Момент упущен, а с ним и возможность что-то изменить.
— О-кей. До встречи.
Ханна уходит. Первым моим порывом было проводить её глазами — мне хочется запомнить её походку, впечатать в свой мозг образ моей подруги, такой, какая она сейчас. Но когда я вижу её удаляющуюся фигуру, то ярко освещаемую солнцем, то ныряющую в тень, у меня в голове возникает другой образ — он выходит из мрака и готов уйти во мрак, сорвавшись с высоты обрыва, и эти два образа сливаются друг с другом, и я не знаю, кто есть кто. Мир вокруг затуманивается, в горле начинает саднить... Я поворачиваюсь и быстро шагаю к дому.
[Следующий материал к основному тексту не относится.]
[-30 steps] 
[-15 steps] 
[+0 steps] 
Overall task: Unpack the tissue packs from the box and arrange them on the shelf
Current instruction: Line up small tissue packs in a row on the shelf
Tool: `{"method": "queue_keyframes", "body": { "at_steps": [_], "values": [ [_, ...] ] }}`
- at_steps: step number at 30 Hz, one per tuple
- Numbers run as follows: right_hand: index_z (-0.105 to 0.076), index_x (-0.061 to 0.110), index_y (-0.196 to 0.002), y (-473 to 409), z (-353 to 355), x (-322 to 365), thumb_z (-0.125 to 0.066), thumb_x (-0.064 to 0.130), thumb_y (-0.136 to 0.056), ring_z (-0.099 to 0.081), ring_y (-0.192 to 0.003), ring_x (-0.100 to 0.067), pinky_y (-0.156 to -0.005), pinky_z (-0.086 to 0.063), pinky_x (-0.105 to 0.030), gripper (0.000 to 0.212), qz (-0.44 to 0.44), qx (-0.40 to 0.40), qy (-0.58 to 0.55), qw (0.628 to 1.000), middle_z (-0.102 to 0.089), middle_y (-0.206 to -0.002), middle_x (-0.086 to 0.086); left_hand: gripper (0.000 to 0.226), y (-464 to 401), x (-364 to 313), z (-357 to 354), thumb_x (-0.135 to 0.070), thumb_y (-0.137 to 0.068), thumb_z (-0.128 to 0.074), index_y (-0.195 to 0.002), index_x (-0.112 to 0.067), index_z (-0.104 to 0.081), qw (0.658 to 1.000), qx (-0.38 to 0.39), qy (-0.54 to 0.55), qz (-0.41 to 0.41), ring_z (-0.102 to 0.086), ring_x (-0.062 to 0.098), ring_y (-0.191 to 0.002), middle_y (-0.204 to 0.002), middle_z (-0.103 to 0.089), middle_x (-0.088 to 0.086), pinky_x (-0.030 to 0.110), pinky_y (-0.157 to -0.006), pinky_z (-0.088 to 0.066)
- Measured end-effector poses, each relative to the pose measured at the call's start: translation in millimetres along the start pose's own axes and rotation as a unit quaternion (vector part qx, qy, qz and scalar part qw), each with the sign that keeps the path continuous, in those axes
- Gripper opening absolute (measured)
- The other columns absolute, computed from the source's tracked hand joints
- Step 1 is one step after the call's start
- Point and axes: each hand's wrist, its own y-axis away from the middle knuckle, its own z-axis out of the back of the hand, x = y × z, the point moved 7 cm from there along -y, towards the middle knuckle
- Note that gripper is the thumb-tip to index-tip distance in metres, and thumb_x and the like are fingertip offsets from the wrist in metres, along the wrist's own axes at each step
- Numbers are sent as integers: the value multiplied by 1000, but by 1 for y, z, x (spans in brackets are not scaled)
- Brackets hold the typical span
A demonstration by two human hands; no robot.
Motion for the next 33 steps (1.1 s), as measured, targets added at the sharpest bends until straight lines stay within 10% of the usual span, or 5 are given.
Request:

— Лина! — кричит она как раз в тот момент, когда я подхожу к калитке.
Моё сердце резко ухает вниз, я разворачиваюсь в надежде, что, может быть, она возьмёт на себя отвагу произнести эти слова: «Я скучаю по тебе. Давай опять станем лучшими подругами».
Даже с расстояния в пятьдесят футов я вижу, что Ханна колеблется. Затем она резко бросает руку вниз и говорит: «А, ладно, забудь». Поворачивается и уходит — быстро, решительно, не помахав на прощание.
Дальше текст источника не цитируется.